▶ [Work to be completed]: Transcribe exactly the lines below that begin at the line with "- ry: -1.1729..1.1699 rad" and stop after the line with "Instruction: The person", leaving out every picture.

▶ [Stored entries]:
--- START ---
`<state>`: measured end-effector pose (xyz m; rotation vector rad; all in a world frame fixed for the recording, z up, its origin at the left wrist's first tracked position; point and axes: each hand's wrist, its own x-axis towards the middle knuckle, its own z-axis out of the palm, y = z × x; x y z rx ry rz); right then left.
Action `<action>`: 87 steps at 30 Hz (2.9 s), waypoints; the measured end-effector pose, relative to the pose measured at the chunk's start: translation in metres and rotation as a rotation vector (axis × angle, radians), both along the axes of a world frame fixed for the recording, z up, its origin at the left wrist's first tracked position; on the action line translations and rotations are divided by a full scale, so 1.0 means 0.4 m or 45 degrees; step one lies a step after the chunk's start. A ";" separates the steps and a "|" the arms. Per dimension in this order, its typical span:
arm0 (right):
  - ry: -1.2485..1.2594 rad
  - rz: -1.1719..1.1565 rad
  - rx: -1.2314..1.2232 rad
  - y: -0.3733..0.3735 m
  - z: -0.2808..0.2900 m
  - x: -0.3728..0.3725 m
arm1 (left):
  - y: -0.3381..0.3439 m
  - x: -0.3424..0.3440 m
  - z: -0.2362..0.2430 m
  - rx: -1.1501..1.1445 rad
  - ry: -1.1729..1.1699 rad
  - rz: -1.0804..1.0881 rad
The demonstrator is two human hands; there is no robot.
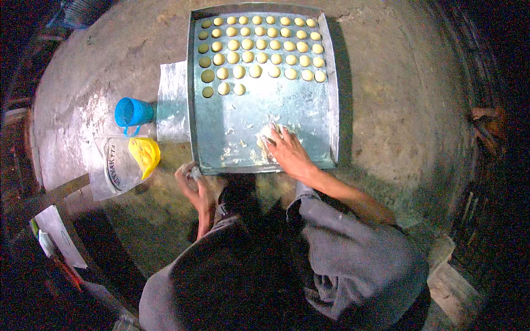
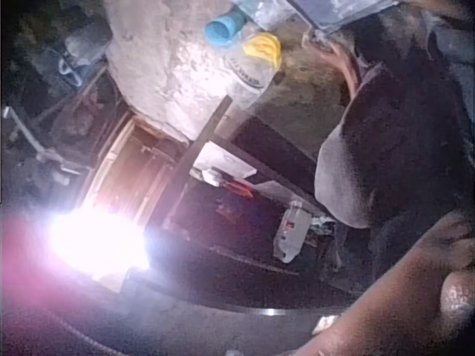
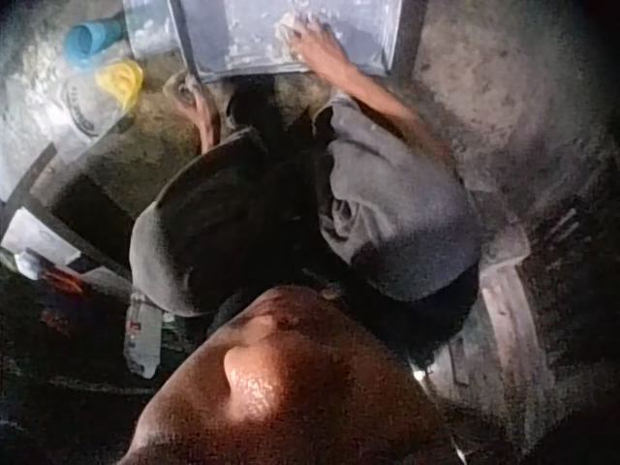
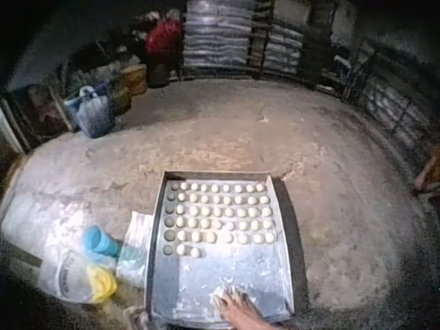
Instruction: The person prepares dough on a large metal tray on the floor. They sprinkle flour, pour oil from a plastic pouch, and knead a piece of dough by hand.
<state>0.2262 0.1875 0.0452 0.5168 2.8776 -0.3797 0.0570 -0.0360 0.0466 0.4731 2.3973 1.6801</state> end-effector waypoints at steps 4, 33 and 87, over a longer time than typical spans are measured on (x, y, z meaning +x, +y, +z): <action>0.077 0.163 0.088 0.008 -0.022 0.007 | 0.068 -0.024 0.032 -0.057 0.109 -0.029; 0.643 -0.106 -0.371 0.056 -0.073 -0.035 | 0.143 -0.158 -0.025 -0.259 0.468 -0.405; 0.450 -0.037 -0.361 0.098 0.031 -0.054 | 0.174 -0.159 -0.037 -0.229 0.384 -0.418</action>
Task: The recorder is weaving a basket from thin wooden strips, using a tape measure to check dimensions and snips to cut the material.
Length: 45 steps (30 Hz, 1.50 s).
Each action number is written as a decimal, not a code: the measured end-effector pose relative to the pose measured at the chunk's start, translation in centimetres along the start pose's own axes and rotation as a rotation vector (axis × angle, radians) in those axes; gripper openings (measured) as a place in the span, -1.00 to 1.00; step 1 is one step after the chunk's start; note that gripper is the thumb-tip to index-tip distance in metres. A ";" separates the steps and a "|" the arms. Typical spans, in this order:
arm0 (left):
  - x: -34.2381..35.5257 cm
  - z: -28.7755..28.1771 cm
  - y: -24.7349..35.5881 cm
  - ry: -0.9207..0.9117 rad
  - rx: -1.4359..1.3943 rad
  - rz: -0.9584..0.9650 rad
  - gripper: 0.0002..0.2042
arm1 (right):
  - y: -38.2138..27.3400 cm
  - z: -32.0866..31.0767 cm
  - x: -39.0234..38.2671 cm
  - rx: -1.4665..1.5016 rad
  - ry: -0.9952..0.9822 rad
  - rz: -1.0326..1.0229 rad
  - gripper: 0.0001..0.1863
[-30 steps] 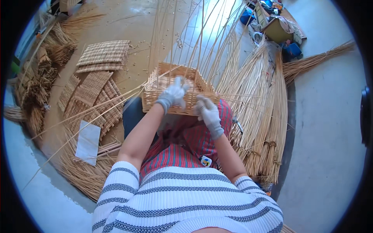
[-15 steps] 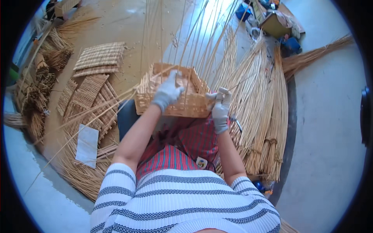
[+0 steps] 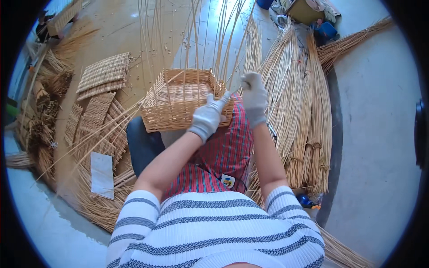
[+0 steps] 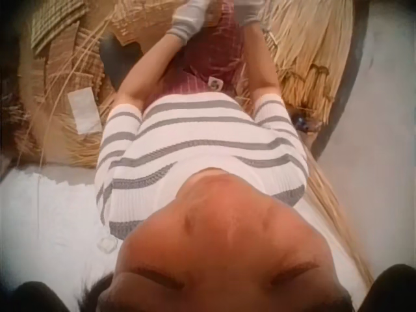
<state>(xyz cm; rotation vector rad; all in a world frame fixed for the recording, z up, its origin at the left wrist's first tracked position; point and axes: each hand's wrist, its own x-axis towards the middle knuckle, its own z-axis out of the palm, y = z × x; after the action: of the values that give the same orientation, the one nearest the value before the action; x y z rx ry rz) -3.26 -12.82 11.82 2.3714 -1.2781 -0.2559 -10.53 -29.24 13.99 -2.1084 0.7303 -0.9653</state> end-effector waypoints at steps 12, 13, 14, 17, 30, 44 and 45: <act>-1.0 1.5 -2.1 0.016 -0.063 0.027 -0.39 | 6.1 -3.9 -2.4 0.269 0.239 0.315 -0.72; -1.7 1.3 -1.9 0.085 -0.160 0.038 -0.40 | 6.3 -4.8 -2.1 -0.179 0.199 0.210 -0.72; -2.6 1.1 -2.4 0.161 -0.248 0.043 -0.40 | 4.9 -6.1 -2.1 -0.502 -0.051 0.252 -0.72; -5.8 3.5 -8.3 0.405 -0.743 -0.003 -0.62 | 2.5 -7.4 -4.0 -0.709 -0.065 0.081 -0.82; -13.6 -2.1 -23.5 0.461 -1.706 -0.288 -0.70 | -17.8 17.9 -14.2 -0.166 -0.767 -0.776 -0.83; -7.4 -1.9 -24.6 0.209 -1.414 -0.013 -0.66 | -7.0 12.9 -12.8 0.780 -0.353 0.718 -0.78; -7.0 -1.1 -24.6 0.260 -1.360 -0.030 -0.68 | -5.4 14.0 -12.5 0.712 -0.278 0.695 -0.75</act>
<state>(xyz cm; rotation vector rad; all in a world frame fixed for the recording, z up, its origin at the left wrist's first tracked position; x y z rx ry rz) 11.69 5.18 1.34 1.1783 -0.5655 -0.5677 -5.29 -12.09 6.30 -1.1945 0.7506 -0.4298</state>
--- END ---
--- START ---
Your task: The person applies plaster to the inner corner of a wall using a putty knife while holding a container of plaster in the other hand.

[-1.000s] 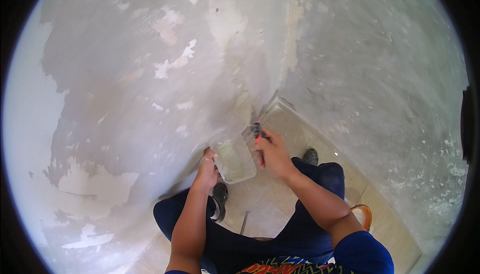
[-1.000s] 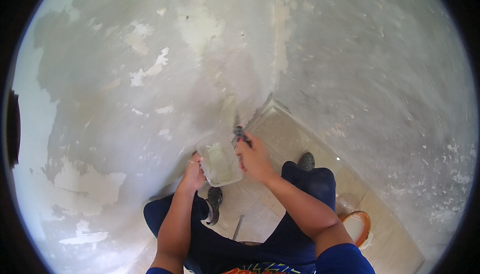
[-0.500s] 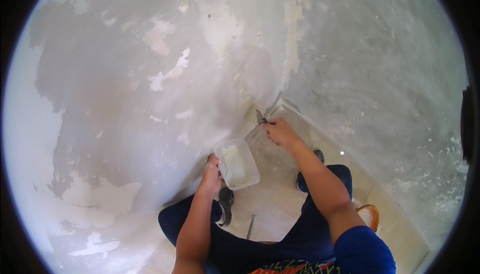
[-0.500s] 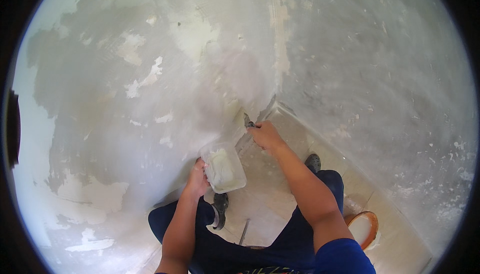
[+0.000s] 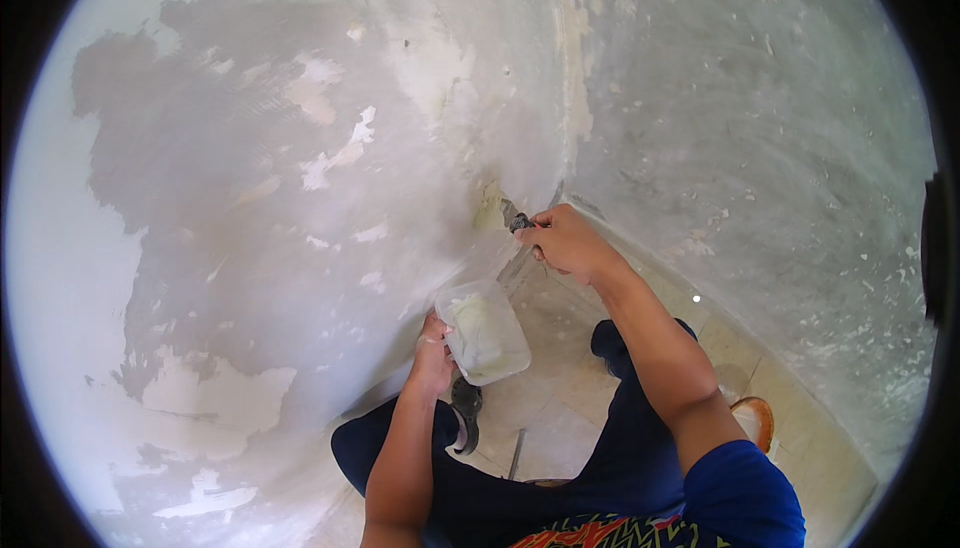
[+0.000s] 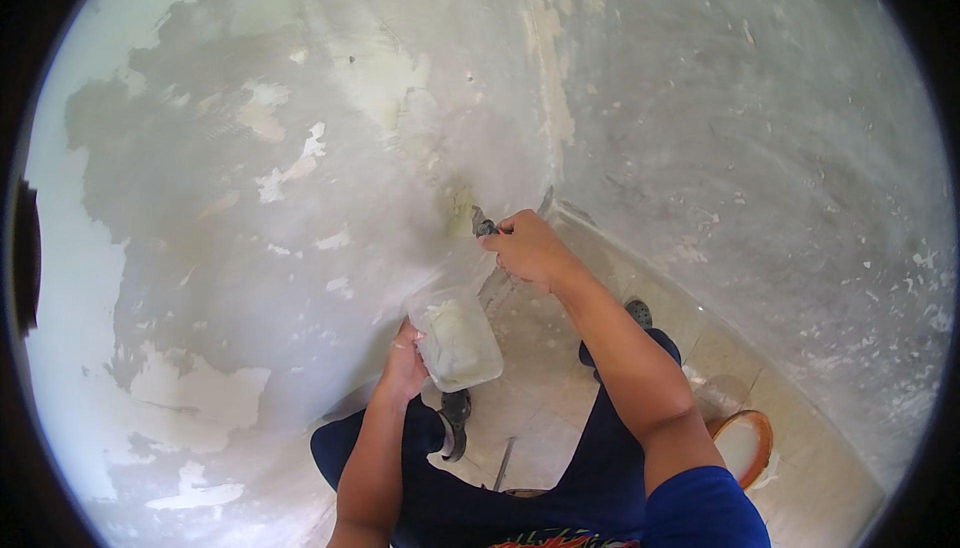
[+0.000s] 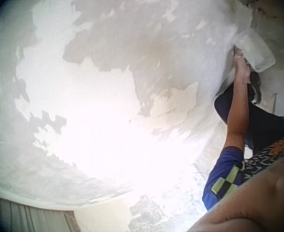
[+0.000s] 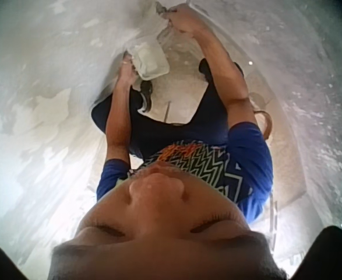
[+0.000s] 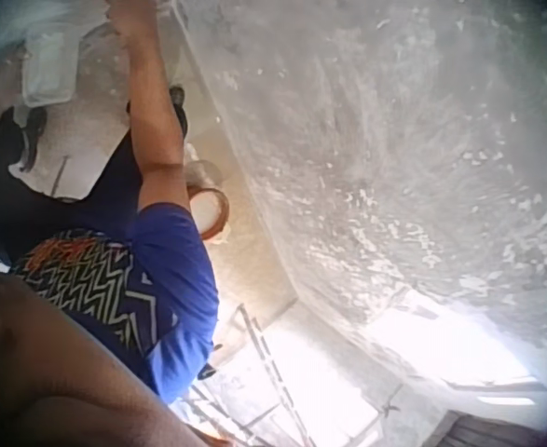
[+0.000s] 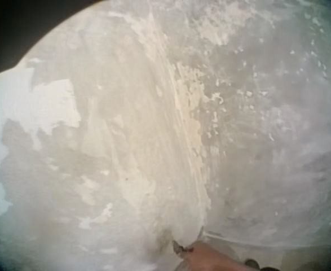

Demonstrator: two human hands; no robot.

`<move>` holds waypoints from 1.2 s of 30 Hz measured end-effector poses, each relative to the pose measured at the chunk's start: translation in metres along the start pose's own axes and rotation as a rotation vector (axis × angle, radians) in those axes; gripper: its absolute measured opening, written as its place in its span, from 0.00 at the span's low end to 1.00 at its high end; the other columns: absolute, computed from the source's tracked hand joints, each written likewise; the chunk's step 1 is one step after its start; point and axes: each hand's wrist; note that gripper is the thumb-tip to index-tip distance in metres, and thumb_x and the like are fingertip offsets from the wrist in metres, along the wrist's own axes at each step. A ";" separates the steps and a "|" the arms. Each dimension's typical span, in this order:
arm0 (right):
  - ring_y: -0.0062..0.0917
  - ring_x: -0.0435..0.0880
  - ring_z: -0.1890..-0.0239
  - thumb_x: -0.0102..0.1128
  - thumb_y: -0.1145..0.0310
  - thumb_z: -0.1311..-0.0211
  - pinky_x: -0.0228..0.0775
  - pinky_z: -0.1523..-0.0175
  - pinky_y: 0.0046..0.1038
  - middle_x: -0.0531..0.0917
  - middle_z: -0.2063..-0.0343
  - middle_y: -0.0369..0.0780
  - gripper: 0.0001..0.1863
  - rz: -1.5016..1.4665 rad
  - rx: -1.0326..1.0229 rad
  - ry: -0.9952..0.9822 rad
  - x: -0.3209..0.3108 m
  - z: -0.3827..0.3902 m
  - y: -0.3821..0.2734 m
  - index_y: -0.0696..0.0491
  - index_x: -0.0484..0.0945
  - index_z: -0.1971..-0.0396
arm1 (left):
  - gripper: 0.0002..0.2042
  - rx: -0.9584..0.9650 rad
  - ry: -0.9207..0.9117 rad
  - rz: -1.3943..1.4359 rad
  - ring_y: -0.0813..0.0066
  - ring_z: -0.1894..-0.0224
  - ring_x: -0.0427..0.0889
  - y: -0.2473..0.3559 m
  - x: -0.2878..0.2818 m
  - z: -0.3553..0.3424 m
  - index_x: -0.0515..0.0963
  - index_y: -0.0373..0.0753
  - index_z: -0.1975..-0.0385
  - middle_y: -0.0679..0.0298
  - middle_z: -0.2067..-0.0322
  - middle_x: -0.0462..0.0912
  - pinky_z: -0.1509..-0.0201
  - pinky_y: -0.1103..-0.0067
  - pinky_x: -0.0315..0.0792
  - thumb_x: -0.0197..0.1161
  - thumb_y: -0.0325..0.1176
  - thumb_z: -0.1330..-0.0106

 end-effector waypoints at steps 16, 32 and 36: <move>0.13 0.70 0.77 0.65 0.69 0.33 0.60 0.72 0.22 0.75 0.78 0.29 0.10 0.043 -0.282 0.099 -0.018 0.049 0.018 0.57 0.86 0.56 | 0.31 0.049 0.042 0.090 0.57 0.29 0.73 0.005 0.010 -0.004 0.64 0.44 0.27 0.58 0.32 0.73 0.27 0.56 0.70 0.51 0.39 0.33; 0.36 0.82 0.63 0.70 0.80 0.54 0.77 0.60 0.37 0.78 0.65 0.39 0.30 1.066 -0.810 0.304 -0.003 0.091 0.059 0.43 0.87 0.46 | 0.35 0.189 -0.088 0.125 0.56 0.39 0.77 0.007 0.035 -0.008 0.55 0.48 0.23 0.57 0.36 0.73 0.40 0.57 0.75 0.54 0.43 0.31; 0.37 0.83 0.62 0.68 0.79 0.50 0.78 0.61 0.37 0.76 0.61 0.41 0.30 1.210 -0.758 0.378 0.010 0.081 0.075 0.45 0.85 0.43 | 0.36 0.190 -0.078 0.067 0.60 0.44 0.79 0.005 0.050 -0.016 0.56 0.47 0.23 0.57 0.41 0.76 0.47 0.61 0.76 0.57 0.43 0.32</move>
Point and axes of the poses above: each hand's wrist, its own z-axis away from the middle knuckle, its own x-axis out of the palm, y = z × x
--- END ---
▶ [Written response]:
  - ry: -1.1729..1.1699 rad
  - rz: -1.0804..1.0881 rad
The demonstrator is two human hands; there is no robot.
Instruction: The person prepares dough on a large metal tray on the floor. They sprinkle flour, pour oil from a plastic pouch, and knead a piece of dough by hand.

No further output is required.